Le Bénin enregistre une étape majeure avec la formation du premier gouvernement dirigé par Romuald Wadagni, entré en fonction le 25 mai 2026. Successeur de Patrice Talon à la présidence, il a dévoilé une équipe de 24 ministres, reflétant une volonté claire de continuité plutôt que de rupture. Plusieurs portefeuilles stratégiques sont confiés à des cadres expérimentés, issus des précédents cabinets, soulignant ainsi le statut de dauphin politique de Wadagni, ancien ministre de l’Économie et des Finances sous le gouvernement sortant.

Une composition gouvernementale ancrée dans la continuité des réformes

La liste officielle, publiée à Cotonou, met en lumière la présence de nombreux visages familiers. Cette reconduction massive d’anciens ministres illustre une stratégie délibérée de stabilité, essentielle pour préserver les avancées macroéconomiques réalisées depuis 2016. Le Bénin affiche en effet l’une des croissances les plus dynamiques de l’Union économique et monétaire ouest-africaine (UEMOA), et la crédibilité financière construite par Romuald Wadagni sur les marchés internationaux représente un atout que la nouvelle administration entend conserver.

Le profil technocrate du président, ancien collaborateur du cabinet Deloitte avant son entrée en politique, se ressent dans la composition de l’équipe. Les ministères clés, tels que l’Économie, les Infrastructures et le Numérique, sont confiés à des personnalités proches de l’ancien chef de l’État. Cette continuité suggère que les grands projets lancés sous Patrice Talon, comme le port autonome de Cotonou, les zones industrielles spéciales ou la modernisation des services publics, conserveront leur trajectoire initiale.

Un équilibre de genre équitable, mais sans percée politique

Parmi les 24 postes attribués, six sont occupés par des femmes, soit un quart du gouvernement. Bien que cette proportion ne soit pas révolutionnaire, elle s’aligne sur les standards ouest-africains et prolonge la tendance observée lors du précédent mandat. Cependant, aucune des femmes nommées ne dirige un ministère régalien, ces derniers restant sous la responsabilité de figures masculines issues du cercle proche du président.

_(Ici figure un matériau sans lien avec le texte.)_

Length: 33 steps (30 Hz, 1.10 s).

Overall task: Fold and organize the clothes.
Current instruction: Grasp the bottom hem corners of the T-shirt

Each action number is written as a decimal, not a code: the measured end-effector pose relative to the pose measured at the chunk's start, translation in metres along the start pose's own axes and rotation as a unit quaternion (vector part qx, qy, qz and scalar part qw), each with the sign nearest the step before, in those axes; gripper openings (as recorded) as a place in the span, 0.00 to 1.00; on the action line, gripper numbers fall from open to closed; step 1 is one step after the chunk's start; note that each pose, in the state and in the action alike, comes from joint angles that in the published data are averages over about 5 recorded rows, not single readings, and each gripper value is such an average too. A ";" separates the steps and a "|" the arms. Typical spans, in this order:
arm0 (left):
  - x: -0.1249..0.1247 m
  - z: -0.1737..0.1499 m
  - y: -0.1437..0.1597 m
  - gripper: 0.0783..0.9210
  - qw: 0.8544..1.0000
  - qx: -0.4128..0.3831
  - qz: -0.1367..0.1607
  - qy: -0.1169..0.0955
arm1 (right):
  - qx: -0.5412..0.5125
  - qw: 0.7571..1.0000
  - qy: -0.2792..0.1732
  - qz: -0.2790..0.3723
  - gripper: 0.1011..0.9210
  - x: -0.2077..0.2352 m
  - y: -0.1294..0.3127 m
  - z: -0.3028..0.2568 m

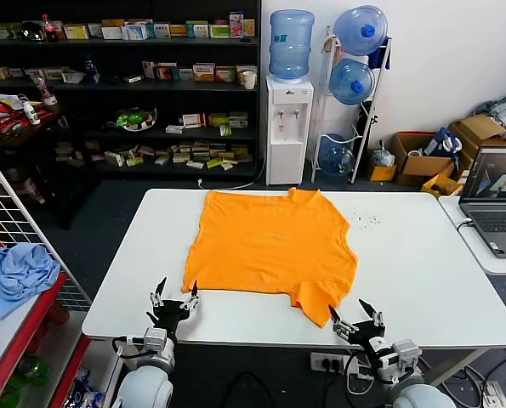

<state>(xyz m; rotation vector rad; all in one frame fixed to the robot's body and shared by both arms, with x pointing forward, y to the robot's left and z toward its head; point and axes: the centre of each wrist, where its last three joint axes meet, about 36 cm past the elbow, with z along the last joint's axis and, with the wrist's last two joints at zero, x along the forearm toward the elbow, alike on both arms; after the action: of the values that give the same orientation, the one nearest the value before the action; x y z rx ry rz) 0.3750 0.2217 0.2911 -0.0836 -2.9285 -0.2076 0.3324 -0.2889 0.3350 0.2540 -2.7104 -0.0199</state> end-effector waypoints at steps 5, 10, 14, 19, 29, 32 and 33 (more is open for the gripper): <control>-0.002 -0.006 0.000 0.88 1.000 0.004 0.007 0.005 | -0.010 1.000 0.006 0.005 0.88 -0.005 0.003 0.001; -0.006 -0.010 -0.002 0.88 1.000 0.012 0.010 0.020 | -0.020 1.000 0.014 0.010 0.88 -0.012 0.005 0.002; -0.010 -0.011 -0.001 0.88 0.999 0.020 0.012 0.031 | -0.030 0.999 0.020 0.012 0.88 -0.019 0.008 0.002; -0.017 -0.010 0.002 0.88 0.999 0.029 0.012 0.044 | -0.041 0.999 0.028 0.012 0.88 -0.027 0.013 0.001; -0.031 -0.006 0.008 0.78 0.997 0.037 0.004 0.068 | -0.058 0.998 0.035 0.003 0.70 -0.042 0.024 -0.004; -0.034 -0.006 0.009 0.68 0.996 0.040 0.002 0.074 | -0.061 0.998 0.034 0.003 0.59 -0.045 0.026 -0.006; -0.034 -0.005 0.009 0.64 0.996 0.040 0.002 0.075 | -0.062 0.997 0.034 0.003 0.56 -0.047 0.027 -0.006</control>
<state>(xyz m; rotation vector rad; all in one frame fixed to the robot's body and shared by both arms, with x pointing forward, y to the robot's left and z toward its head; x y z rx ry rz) 0.4103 0.2285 0.2904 -0.0586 -2.7826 -0.0904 0.3721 -0.2538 0.3233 0.2050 -2.6301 -0.1751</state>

Le choix le plus marquant réside dans l’absence totale d’ouverture à l’opposition. Plusieurs personnalités de l’opposition avaient soutenu Romuald Wadagni pendant la campagne, espérant obtenir des postes en échange de leur ralliement. Aucune d’entre elles ne figure dans la liste finale. Ce positionnement ferme interroge sur la sincérité des promesses de dialogue politique faites durant la campagne, alors que les tensions autour des conditions de participation des partis d’opposition avaient marqué le climat préélectoral.

Des défis immédiats pour un gouvernement opérationnel

La rapidité avec laquelle le gouvernement a été formé, dès les heures suivant la prestation de serment, révèle une préparation minutieuse. Romuald Wadagni a visiblement tranché ses choix bien avant son investiture, évitant ainsi les flottements institutionnels fréquents lors des alternances en Afrique de l’Ouest. L’exécutif béninois dispose désormais d’un outil opérationnel pour aborder sans délai les enjeux urgents, qu’il s’agisse du suivi des engagements avec le Fonds monétaire international ou de la sécurisation des frontières nord, exposées aux menaces jihadistes venues du Sahel.

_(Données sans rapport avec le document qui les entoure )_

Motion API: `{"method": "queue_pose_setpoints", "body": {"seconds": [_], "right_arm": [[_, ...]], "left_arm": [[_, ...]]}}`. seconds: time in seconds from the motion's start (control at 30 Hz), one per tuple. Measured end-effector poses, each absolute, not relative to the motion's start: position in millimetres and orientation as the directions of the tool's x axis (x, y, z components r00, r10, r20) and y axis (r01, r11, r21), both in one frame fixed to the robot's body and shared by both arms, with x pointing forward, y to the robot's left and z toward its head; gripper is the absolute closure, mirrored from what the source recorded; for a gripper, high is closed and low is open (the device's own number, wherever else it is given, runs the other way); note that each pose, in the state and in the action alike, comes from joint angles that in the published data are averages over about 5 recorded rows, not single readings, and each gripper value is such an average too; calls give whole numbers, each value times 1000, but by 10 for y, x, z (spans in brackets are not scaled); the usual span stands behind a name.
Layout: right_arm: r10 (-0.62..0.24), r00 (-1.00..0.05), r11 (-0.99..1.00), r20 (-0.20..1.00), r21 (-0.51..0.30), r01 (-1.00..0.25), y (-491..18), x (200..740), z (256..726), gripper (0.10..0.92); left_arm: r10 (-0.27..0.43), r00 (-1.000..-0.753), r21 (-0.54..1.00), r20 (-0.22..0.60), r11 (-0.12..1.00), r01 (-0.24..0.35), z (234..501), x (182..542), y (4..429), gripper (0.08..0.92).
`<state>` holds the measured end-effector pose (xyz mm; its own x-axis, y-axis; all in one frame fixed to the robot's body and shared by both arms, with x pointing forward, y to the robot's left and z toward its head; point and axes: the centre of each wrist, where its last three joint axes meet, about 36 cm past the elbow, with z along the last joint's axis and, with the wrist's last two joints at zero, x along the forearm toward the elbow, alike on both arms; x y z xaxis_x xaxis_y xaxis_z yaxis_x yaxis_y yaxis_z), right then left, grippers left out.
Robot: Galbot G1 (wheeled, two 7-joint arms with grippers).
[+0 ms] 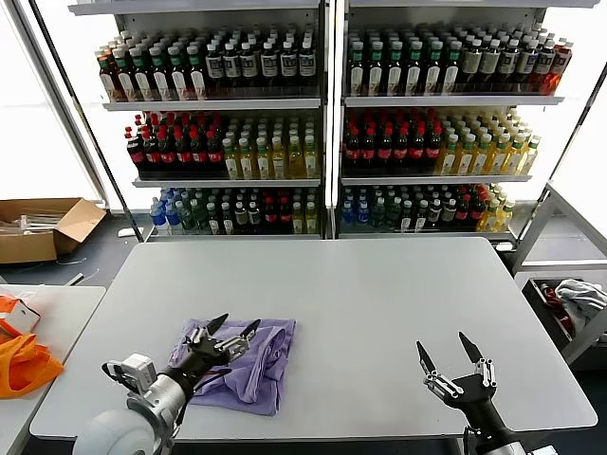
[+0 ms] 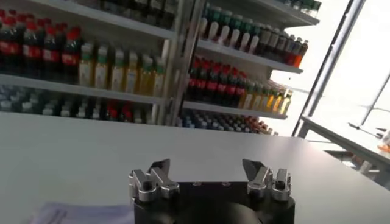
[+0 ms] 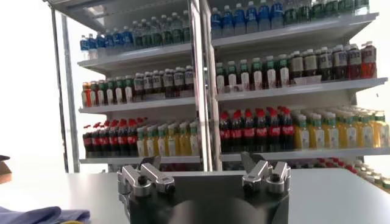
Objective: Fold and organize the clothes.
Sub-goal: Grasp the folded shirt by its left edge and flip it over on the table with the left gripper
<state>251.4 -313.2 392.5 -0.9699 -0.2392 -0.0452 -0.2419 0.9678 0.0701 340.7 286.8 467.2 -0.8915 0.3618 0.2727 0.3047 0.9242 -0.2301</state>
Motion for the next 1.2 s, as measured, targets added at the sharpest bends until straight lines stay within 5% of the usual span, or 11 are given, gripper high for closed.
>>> {"method": "queue_pose_setpoints", "body": {"seconds": [0.27,0.5,0.77,1.2], "right_arm": [[-246,-968,966,-42,67,-249,-3119,2504,3928,200],[-249,-968,966,-46,64,-251,-3108,2503,3950,200],[-244,-969,967,-47,62,-246,-3118,2497,3954,200],[-242,-969,968,-50,61,-245,-3111,2481,3968,200]], "left_arm": [[183,-929,-136,321,980,146,4474,3461,3370,177],[106,-918,-118,381,991,65,4136,3494,3517,177],[101,-896,-136,433,990,45,3840,3479,3426,192],[119,-877,-175,466,984,41,3657,3496,3334,535]]}}
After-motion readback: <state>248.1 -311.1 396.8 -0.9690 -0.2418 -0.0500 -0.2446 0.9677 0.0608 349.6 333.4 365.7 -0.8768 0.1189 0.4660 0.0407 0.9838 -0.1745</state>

Cependant, cette équipe devra rapidement démontrer sa légitimité au-delà des cercles économiques, rassurés par la continuité. Les défis sociaux du Bénin, notamment le pouvoir d’achat, l’insertion professionnelle des jeunes diplômés ou le dialogue avec la société civile, exigent plus qu’une gestion technique. L’absence d’ouverture politique pourrait peser dans les mois à venir, surtout si la majorité présidentielle souhaite préparer dans le calme les prochaines échéances locales et législatives. Le calendrier législatif de 2026 constituera, à cet égard, un premier test de la capacité du nouvel exécutif à composer avec une scène politique qu’il a, pour l’instant, choisie de ne pas élargir.